When the callous and calculated decision by General Motors and Ford to end local design and manufacture of passenger cars was finally taken by the car companies, the decision threw thousands of highly-skilled workers on to the unemployment scrapheap.
However, rather than consigning the car companies to a quagmire of financial poo, it set each of them on a new path to greater financial security.
This may not have been the primary aim of the carmaker’s actions, but serendipitously, their fortunes changed, almost overnight.
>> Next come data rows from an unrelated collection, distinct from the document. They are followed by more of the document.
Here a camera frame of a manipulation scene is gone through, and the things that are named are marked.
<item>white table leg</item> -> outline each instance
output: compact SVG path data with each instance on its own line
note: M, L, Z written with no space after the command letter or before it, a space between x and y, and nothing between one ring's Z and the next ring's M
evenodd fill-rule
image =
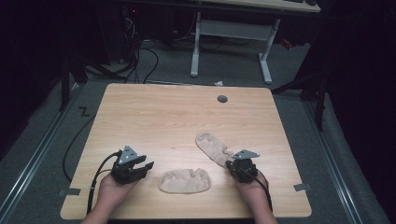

General Motors happily said goodbye to the Holden brand (the original child of the Australian motor industry, born in 1948), so it could form a new operating company called ‘GM Specialty Vehicles’ with plans to import a (factory-built) RHD version of the brand new and sexy Chevrolet Corvette C8, and another insanely powerful and pricey pickup - the Chevrolet Silverado.
Ford Australia was also well advanced to crank up sales of the Ranger pickup (production now shifted to Thailand), and it already had the ballsy Ford Mustang in the wings to replace the old Falcon GT.
The old ‘third wheel’, Chrysler Australia (which had long departed the scene) was about to re-enter the fray (under the Group’s new name ‘Stellantis’) with its almost insanely powerful and pricey Dodge Ram pickup.
Do any of these vehicles fulfil an urgent and relevant need in the Australian vehicle market? No, they most defiantly do not.
What they do achieve is a profit trajectory to undreamed of heights as every single one is sold at full retail (and in some cases at a premium), as the waiting lists push out, in some cases, to a year or more.
What’s happening here, and who saw it coming? The public, almost overnight, became gripped by the need to buy (very) expensive crew-cab pickups in undreamt of volumes, along with equally unnecessary large AWD SUVs.
Passenger cars and station wagons? They are so yesterday.
Every car company competing for oxygen in the Australian market offers SUVs, Crossovers, Pickups and the occasional ‘sporty’ hatchback. And guess what? Just like the products offered by ‘the old’ Big Three - they’re all pricey, scarce and bringing big smiles to the CFOs.
You could ask, “Well it can’t last forever, can it?” But, I think it’s got a long way to go yet before this shift in the demand for these new vehicle types eases off. The carmakers will see to that. They will be ahead of the curve, offering the next, best, must-have thing!
And the elephant in the room is that before you know it we’ll be being told, of course, all these carbon-producing monsters will soon be electrically-powered. Does that mean some breathing space on vehicle prices? No, no, no - they’ll be even more expensive, less useful, unable, (in some cases) to provide adequate driving range, or tow a van or a big, expensive speedboat!
Now, there is a solution for some of these issues - carrying capacity, range, reliability. Basically, it means - design and build a big EV, with a BIG battery, and naturally a big price tag.
Where does this leave the poor old punters? Paying more, that’s for sure, and the carmakers’ Board Members will also be getting even bigger pay rises and bonuses.
Oh, and by the way, what do Mum and Dad buy the teen who has just passed their driving test? A frugal, five year old hatchback?
No, the chances are our newly-licensed, but poorly-trained teen will be behind the wheel of some behemoth pickup? Have you seen the Sales Consignment Car Yards lately? They're heaving at the fences with cast-off pickups and SUVs waiting for new owners.
I dread to think what the road toll numbers will be when these poor, inexperienced young drivers go out to battle peak hour in their pickup!
Is this ‘Automotive Armageddon’? Yep, and keep in mind a few years, down the track, “I told you so’.